Think of it like going from indie film to blockbuster. Investors used to cap expectations. Now, Semma shows that regional Indian cuisine can drive demand and shape culture.

It also reframes the narrative. For too long, "Indian food" meant a narrow, often inauthentic version of North Indian fare. But India isn't one cuisine. South Indian, Gujarati, Bengali, Northeast - it all belongs. Semma proves those stories not only matter - they can lead.

Chintan Pandya: We're finally getting a seat at the table - and for one of the world's oldest cuisines, that's long overdue. Semma's recognition, and Vijay's, doesn't just spotlight us - it honours those before us who never got the chance. Indian food didn't arrive yesterday. So why did it take this long?

What's changed is confidence. That's the real currency - not money or fame. And that belief is spreading. Chefs from other underrepresented cuisines - Vietnamese, Thai, and more - now say, "Maybe I can do this too."

In an industry where trends come and go, how do you see Semma's intensely regional, rooted approach reshaping perceptions of Indian food among chefs and peers?
Chintan Pandya: Let's be clear - Semma isn't a trend. What Chef Vijay is cooking isn't new or experimental. These are time-honoured dishes, passed down through generations and cooked the same way in villages across Tamil Nadu. This is rooted food - not a reinvention or gimmick.

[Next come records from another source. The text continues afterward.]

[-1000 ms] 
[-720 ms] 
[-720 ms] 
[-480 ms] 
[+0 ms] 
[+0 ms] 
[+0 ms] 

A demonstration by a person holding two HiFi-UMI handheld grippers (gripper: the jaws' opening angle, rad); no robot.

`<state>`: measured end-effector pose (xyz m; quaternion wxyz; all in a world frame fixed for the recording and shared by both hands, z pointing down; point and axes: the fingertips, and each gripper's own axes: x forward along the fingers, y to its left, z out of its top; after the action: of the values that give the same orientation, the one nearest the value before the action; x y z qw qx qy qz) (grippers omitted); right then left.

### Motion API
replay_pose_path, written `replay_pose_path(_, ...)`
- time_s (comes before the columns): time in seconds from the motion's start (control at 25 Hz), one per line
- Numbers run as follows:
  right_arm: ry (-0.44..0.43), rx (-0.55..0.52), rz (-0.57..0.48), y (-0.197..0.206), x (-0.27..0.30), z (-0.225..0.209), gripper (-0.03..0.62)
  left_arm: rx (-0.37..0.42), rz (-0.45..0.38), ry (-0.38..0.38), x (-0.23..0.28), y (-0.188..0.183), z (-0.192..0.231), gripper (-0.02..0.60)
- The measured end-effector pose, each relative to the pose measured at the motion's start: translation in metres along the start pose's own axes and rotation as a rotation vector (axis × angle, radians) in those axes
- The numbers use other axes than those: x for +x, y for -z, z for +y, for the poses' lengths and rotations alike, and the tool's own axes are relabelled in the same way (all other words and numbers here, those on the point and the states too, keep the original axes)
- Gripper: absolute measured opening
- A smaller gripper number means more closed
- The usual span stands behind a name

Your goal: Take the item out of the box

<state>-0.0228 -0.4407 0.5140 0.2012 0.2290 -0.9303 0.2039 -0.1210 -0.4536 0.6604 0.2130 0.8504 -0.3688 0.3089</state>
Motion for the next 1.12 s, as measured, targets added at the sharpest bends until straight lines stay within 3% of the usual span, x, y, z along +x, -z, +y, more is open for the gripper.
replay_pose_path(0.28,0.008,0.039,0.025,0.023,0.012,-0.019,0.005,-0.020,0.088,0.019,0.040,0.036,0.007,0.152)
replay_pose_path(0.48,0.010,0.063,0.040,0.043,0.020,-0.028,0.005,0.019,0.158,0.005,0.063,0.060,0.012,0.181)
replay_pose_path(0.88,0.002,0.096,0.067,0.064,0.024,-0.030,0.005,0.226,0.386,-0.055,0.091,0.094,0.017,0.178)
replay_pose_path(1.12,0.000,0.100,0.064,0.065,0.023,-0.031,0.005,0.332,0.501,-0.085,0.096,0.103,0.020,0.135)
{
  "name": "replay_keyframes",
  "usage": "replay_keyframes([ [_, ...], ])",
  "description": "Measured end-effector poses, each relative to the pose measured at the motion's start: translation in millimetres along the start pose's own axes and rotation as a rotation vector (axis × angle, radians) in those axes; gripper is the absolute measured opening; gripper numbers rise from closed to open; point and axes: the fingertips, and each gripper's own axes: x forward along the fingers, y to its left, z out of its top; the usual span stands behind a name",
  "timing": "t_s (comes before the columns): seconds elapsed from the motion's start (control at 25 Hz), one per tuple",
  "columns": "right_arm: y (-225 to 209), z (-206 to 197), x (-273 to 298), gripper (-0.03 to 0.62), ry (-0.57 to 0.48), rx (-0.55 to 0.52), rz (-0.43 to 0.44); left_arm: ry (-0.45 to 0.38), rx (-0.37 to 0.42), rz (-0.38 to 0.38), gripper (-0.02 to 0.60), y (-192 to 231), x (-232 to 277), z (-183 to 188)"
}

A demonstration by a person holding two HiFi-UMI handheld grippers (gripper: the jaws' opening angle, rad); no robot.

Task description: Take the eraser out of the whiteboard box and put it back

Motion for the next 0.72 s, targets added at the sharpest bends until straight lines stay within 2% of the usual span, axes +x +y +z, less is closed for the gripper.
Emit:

Trends come and go - boba tea today, sushi tacos tomorrow. Semma brings class. As they say in cricket, "Form is temporary, class is permanent."

This isn't about chasing what's cool. It's about integrity, tradition, and excellence. Semma is here to stay - and as it grows, it's changing how Indian food is seen, both in kitchens and at the table.

Your outfit was praised for its cultural pride. Do you see it as a statement beyond the culinary?
Chef Vijay Kumar: For me, it was all about representation. We're already representing our food - so why not represent our culture too? Everyone wears a tuxedo to these events, but that's not who I am. This is our traditional dress, what we wear for special occasions back home. It felt only right to wear it on a stage like that.
Wearing it gave me a sense of dignity and pride - this is my food, my story, my identity. Why should I have to dress a certain way just to fit in? I didn't want to wear something for someone else. I wanted to wear what meant something to me.

Roni Mazumdar: We're done trying to fit in.